[ASSIGNED TASK]: Print, in exact form, the lines below from the one containing "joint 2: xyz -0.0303" through the one containing "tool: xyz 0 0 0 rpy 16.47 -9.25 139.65", and omit all others.

[EXTRACTED MATERIAL]:
----

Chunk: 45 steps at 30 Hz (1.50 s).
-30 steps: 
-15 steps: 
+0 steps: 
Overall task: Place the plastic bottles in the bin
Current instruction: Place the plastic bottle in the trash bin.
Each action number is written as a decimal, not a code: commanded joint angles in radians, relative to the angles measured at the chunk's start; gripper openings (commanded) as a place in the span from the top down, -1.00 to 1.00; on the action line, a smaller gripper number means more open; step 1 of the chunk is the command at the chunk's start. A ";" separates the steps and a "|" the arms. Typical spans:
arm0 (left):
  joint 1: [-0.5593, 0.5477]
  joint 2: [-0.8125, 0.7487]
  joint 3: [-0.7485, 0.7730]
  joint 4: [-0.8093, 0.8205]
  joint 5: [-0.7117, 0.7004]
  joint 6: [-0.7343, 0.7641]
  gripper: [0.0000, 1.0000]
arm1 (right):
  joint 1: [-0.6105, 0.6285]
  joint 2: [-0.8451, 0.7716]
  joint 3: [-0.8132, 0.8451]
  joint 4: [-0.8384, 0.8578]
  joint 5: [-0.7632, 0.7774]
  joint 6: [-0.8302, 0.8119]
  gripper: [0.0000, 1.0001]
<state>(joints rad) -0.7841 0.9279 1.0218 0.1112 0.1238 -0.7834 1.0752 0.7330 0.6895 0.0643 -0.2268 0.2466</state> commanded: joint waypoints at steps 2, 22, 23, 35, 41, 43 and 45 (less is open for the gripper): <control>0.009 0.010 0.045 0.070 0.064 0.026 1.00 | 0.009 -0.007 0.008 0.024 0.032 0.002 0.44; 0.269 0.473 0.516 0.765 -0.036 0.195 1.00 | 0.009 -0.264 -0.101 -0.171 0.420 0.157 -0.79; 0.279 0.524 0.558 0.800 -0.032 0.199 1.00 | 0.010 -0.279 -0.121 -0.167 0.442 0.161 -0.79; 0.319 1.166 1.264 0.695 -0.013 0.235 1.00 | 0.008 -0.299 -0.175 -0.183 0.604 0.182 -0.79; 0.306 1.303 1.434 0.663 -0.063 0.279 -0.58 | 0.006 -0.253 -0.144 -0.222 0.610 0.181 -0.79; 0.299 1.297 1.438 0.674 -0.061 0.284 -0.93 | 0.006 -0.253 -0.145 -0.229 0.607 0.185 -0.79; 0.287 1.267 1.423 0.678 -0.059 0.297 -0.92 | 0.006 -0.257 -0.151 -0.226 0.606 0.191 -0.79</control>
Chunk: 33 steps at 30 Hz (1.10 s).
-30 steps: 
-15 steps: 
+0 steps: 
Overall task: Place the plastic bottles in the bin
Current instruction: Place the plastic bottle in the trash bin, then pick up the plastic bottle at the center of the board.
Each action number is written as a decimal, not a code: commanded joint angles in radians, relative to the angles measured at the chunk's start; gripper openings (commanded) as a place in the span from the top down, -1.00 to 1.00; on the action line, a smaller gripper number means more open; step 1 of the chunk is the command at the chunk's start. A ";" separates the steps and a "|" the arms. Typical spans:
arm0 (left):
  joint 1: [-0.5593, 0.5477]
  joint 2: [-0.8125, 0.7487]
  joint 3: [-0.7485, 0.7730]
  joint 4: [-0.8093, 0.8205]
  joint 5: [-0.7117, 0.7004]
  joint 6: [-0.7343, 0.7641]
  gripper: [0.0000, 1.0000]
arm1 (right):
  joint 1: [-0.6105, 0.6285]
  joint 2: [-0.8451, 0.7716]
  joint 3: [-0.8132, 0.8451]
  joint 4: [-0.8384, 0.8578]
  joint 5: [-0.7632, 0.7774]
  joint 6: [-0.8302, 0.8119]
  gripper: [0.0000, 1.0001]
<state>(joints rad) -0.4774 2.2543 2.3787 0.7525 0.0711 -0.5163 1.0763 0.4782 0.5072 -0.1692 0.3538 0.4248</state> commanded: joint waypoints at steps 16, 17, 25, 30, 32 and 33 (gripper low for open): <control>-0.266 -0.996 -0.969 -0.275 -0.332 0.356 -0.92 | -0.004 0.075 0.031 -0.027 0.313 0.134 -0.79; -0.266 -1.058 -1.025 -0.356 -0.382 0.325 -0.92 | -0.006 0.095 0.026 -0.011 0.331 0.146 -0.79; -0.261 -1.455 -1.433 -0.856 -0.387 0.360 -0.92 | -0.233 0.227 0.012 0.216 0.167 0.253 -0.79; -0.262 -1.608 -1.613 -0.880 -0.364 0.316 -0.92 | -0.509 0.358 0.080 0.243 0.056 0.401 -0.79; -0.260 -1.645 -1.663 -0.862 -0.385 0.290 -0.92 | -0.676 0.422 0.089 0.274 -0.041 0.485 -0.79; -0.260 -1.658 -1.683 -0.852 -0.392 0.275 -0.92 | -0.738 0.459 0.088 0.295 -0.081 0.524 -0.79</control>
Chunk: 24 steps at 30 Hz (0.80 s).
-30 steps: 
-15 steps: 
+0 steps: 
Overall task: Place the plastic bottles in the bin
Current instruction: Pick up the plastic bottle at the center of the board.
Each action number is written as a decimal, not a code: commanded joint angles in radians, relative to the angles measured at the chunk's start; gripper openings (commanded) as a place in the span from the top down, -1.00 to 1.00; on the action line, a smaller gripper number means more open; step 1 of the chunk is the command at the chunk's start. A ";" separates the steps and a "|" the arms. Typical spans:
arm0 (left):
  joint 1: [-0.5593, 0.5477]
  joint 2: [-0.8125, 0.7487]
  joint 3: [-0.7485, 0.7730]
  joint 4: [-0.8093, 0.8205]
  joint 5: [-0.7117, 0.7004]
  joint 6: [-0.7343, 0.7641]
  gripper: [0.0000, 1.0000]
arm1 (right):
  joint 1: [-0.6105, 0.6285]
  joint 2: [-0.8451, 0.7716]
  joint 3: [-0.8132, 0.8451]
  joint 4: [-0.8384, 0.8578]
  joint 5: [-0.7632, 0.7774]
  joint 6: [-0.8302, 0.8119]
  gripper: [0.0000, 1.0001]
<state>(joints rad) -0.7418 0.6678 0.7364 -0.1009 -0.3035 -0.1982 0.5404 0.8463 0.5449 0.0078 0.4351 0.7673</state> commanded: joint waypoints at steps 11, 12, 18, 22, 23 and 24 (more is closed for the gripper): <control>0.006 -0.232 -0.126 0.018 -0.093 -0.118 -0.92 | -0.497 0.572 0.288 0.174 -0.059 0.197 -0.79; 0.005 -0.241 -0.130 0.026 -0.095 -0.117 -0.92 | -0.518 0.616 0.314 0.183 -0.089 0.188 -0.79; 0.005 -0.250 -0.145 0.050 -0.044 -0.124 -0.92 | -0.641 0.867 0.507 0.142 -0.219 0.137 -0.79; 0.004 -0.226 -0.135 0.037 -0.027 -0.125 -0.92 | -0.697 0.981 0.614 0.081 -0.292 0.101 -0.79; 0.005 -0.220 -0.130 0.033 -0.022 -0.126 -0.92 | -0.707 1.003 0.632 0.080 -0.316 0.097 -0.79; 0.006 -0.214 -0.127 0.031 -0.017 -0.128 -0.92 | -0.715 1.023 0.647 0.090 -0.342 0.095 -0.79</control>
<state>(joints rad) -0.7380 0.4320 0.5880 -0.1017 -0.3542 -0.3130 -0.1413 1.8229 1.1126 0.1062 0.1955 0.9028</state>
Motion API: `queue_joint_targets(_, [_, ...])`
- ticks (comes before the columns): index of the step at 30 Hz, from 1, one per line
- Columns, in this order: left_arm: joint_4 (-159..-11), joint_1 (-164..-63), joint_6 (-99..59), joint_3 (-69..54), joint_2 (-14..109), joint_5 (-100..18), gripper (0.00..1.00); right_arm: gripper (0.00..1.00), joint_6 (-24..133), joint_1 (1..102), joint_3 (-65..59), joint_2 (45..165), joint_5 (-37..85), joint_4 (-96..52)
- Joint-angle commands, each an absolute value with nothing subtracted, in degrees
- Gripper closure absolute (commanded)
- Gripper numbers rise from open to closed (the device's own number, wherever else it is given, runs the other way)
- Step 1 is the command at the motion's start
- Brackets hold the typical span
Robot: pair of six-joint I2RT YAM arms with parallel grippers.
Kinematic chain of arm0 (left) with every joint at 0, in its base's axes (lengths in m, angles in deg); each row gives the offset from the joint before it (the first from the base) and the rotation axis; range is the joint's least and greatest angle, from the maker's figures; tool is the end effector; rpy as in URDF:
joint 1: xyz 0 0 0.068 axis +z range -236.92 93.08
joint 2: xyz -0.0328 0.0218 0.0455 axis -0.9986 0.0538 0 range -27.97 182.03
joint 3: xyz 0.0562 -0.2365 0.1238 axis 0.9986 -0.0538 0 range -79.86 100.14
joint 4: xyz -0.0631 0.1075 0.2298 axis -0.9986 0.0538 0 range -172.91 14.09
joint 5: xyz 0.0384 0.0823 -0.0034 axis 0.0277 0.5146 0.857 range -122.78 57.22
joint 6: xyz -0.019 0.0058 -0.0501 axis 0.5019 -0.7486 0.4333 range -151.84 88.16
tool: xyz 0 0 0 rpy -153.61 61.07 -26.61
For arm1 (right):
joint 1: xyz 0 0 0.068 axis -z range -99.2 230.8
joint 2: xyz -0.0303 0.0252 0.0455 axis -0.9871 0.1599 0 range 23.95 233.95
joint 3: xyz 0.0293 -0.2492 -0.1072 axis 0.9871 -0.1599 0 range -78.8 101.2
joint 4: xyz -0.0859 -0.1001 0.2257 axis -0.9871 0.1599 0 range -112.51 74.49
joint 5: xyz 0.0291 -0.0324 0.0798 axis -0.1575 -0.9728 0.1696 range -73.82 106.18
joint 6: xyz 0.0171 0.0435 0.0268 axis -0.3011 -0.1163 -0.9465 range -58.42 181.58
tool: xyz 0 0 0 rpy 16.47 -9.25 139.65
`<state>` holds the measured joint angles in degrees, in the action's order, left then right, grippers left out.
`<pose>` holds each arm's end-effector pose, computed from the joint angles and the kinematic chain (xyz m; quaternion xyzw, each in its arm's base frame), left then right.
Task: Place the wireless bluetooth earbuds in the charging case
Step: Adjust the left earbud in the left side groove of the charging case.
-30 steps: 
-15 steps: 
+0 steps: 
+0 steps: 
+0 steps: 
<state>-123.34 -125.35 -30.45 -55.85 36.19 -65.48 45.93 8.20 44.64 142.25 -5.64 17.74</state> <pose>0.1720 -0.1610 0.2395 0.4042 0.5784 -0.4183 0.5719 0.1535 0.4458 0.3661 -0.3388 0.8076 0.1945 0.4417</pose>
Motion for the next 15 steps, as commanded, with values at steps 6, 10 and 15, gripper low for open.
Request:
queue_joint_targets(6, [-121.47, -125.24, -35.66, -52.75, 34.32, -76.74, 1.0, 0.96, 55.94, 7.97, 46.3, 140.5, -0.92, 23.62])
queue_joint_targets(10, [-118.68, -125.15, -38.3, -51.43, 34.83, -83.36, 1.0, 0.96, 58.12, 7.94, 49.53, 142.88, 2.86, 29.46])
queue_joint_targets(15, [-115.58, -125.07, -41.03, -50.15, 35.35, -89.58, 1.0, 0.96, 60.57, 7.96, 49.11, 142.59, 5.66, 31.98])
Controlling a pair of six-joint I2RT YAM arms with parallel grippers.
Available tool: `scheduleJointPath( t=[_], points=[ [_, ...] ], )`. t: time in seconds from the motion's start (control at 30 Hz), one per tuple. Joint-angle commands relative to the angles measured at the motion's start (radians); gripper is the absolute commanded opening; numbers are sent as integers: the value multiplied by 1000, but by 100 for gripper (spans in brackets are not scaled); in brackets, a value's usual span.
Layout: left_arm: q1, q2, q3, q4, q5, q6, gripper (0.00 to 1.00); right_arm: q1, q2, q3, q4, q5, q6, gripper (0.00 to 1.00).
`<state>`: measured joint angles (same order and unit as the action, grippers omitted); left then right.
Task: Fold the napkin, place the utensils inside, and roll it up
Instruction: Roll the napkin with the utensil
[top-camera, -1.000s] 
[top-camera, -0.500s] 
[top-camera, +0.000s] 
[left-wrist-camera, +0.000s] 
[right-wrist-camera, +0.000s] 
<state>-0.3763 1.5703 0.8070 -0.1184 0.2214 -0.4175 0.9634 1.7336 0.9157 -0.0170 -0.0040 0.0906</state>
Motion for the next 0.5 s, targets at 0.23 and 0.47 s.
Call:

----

[OUTPUT]:
joint 2: xyz -0.0303 0.0252 0.0455 axis -0.9871 0.1599 0 range 23.95 233.95
joint 3: xyz 0.0293 -0.2492 -0.1072 axis 0.9871 -0.1599 0 range -78.8 101.2
joint 4: xyz -0.0859 -0.1001 0.2257 axis -0.9871 0.1599 0 range -112.51 74.49
joint 5: xyz 0.0291 -0.0324 0.0798 axis -0.1575 -0.9728 0.1696 range -73.82 106.18
joint 6: xyz 0.0171 0.0435 0.0268 axis -0.3011 -0.1163 -0.9465 range -58.42 181.58
tool: xyz 0 0 0 rpy 16.47 -9.25 139.65

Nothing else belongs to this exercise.